Data extracted from a collection
※

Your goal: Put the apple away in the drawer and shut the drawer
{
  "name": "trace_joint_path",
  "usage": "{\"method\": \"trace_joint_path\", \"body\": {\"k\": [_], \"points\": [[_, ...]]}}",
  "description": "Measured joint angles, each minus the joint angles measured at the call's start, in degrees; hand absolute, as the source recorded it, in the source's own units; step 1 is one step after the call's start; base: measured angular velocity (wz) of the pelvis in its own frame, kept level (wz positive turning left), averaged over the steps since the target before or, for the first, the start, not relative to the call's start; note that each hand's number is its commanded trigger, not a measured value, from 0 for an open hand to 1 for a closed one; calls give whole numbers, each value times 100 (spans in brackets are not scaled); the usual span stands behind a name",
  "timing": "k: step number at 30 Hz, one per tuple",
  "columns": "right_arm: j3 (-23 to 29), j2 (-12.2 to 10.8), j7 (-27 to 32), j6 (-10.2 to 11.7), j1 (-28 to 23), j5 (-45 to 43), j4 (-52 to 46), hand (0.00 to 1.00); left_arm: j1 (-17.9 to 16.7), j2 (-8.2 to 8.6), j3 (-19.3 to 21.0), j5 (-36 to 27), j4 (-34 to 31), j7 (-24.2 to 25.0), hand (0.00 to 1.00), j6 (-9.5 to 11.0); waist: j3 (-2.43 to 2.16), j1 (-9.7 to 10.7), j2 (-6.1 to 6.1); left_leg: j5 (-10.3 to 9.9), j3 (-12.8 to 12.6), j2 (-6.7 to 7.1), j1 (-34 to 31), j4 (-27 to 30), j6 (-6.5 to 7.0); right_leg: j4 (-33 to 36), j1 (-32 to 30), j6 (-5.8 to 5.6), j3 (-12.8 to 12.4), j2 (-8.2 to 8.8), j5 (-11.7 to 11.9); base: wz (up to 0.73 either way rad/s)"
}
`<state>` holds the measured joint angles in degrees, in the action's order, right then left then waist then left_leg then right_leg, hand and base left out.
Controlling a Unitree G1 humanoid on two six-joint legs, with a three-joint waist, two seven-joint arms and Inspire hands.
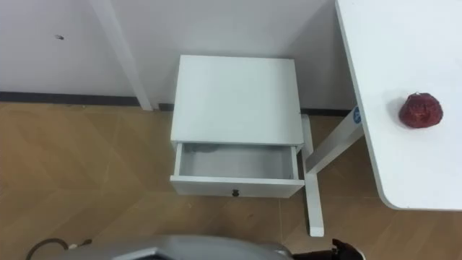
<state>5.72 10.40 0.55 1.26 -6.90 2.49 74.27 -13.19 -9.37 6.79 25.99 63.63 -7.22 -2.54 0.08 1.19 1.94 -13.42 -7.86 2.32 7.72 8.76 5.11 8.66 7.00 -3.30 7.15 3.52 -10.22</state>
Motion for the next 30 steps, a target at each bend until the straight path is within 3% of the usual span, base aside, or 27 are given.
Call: {"method": "trace_joint_path", "body": {"k": [6, 11, 13, 18, 23, 25, 30], "points": [[1, -9, 8, 3, 6, 173, 0, 0, 3, -1, -9, -4, -1, 0, 0, 0, 0, 4, -6, 0, -3, -2, 2, -2, 0, -1, -2, 0, -3, -1, 0, 0], [40, -99, 6, 38, 15, 1268, 0, 0, 66, -1, 27, -80, -3, -29, 0, 8, 25, 9, 4, -2, -51, -16, 36, -5, -3, 2, 4, 1, -75, -18, 0, -3], [423, -107, 8, 42, 14, 1701, -1, 0, 41, 12, 166, -79, -4, -97, 0, 62, 51, 13, -2, -18, -93, -34, 79, -8, -29, 0, 0, 8, -111, -39, 5, -15], [1196, -73, 201, 66, 15, 3428, -88, 0, 9, -3, 539, -104, -3, -232, 0, 167, 32, 157, -25, -38, -131, -71, 85, -7, -52, 10, 18, 21, -196, -85, 13, -6], [2224, -72, 459, 154, 10, 5993, -571, 0, 7, -6, 841, -193, -2, -244, 0, 305, 6, 310, -60, -41, -242, -74, 86, -19, -56, 23, -34, 24, -243, -92, 14, -9], [2323, -72, 515, 278, 20, 6612, -676, 0, 46, -36, 864, -293, 13, -282, 0, 330, -2, 334, -52, -41, -250, -74, 72, -19, -56, 30, -58, 28, -241, -91, 17, -4], [2713, -68, 733, 320, 80, 7551, -848, 0, 45, -59, 862, -404, 71, -341, 0, 390, -40, 386, 3, -41, -265, -77, 22, -15, -56, 68, -125, 29, -243, -91, 17, -1]]}}
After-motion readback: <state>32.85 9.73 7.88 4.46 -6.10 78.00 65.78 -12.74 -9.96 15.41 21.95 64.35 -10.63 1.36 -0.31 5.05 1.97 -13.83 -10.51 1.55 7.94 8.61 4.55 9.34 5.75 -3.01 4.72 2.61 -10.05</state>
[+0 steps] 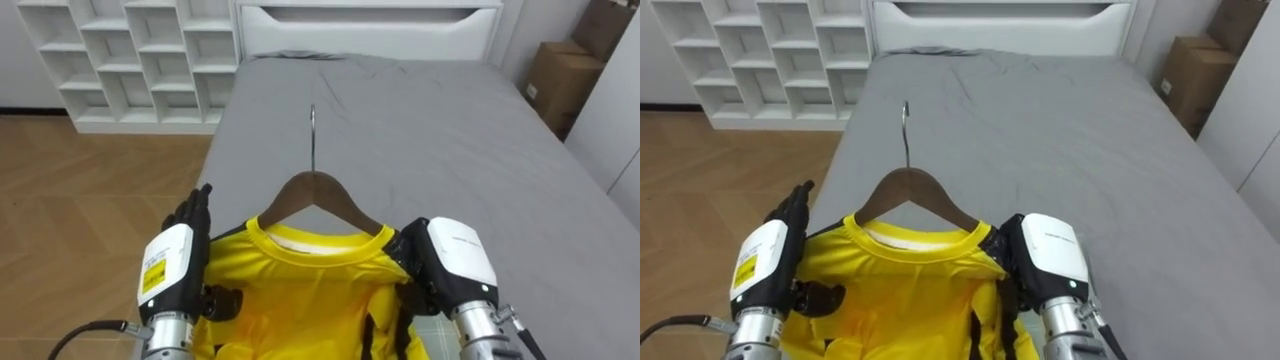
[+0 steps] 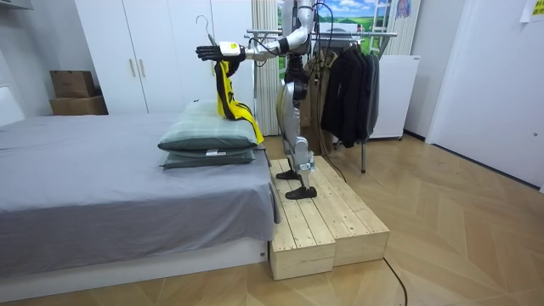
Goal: Hang clothes
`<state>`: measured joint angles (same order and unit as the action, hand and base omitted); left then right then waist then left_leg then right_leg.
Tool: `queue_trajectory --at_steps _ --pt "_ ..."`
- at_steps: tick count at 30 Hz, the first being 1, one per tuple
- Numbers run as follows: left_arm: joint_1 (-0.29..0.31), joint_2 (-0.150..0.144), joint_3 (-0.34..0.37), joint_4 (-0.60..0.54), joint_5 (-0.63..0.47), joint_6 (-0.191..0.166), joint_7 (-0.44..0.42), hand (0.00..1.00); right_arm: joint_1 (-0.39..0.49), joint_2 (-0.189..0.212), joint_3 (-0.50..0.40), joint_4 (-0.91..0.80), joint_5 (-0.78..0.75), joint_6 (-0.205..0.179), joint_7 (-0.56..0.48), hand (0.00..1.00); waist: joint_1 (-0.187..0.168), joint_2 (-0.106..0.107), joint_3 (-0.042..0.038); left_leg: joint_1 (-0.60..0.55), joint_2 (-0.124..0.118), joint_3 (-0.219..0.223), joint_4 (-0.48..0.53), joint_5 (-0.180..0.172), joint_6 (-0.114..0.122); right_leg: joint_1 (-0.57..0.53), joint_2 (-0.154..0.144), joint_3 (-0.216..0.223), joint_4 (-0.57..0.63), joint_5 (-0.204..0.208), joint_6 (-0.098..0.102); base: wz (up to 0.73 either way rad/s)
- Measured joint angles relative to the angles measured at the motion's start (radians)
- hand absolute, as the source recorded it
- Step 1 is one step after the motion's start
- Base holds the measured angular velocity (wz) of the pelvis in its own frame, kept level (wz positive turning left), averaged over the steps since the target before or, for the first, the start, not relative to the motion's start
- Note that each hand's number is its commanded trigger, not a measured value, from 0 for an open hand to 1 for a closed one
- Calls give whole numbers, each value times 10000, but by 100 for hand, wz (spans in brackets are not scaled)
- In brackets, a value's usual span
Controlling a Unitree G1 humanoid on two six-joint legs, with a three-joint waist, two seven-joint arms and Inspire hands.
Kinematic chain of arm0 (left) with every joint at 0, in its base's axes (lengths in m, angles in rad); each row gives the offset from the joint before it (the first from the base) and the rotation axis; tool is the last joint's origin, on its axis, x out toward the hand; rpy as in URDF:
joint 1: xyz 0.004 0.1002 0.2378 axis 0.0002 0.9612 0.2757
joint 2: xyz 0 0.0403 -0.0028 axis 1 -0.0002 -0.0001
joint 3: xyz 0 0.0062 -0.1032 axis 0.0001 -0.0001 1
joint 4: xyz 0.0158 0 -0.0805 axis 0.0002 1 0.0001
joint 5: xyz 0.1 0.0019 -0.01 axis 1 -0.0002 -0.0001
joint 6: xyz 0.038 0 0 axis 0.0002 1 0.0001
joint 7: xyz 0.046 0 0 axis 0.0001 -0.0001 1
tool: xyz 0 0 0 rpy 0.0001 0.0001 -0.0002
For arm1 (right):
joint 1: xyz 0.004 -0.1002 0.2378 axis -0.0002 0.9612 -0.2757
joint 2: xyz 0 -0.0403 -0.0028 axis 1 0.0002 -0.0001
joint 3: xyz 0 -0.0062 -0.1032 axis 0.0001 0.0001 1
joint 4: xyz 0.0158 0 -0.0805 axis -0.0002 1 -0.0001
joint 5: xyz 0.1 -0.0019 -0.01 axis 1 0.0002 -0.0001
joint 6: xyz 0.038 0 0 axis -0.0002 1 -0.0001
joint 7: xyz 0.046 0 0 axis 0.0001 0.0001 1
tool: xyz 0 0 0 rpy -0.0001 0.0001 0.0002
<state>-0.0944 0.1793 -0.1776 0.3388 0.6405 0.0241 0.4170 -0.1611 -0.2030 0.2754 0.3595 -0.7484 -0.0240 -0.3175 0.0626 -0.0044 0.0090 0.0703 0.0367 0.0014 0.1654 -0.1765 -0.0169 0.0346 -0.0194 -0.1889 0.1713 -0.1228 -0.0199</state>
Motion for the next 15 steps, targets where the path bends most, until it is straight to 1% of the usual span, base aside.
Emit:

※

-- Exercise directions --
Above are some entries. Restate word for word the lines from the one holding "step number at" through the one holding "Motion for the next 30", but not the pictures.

-- Solution to the problem --
  "timing": "k: step number at 30 Hz, one per tuple",
  "columns": "right_arm: j3 (-23 to 29), j2 (-12.2 to 10.8), j7 (-27 to 32), j6 (-10.2 to 11.7), j1 (-28 to 23), j5 (-45 to 43), j4 (-52 to 46), hand (0.00 to 1.00); left_arm: j1 (-17.9 to 16.7), j2 (-8.2 to 8.6), j3 (-19.3 to 21.0), j5 (-36 to 27), j4 (-34 to 31), j7 (-24.2 to 25.0), hand (0.00 to 1.00), j6 (-9.5 to 11.0); waist: j3 (-2.43 to 2.16), j1 (-9.7 to 10.7), j2 (-6.1 to 6.1); left_leg: j5 (-10.3 to 9.9), j3 (-12.8 to 12.6), j2 (-6.7 to 7.1), j1 (-34 to 31), j4 (-27 to 30), j6 (-6.5 to 7.0); right_leg: j4 (-33 to 36), j1 (-32 to 30), j6 (-5.8 to 5.6), j3 (-12.8 to 12.4), j2 (-8.2 to 8.8), j5 (-11.7 to 11.9); base: wz (up to 0.73 either way rad/s)"
}
`<state>` holds the measured joint angles in degrees, in the action's order, right then left then waist then left_leg then right_leg, hand and base left out.
Controlling a Unitree G1 humanoid on two six-joint legs, with a three-joint waist, two seven-joint arms and Inspire hands.
<state>5.72 10.40 0.55 1.26 -6.90 2.49 74.27 -13.19 -9.37 6.79 25.99 63.63 -7.22 -2.54 0.08 1.19 1.94 -13.42 -7.86 2.32 7.72 8.76 5.11 8.66 7.00 -3.30 7.15 3.52 -10.22</state>
Motion for the next 30 steps, a target at each bend until the straight path is within 3% of the usual span, base aside, or 27 are given.

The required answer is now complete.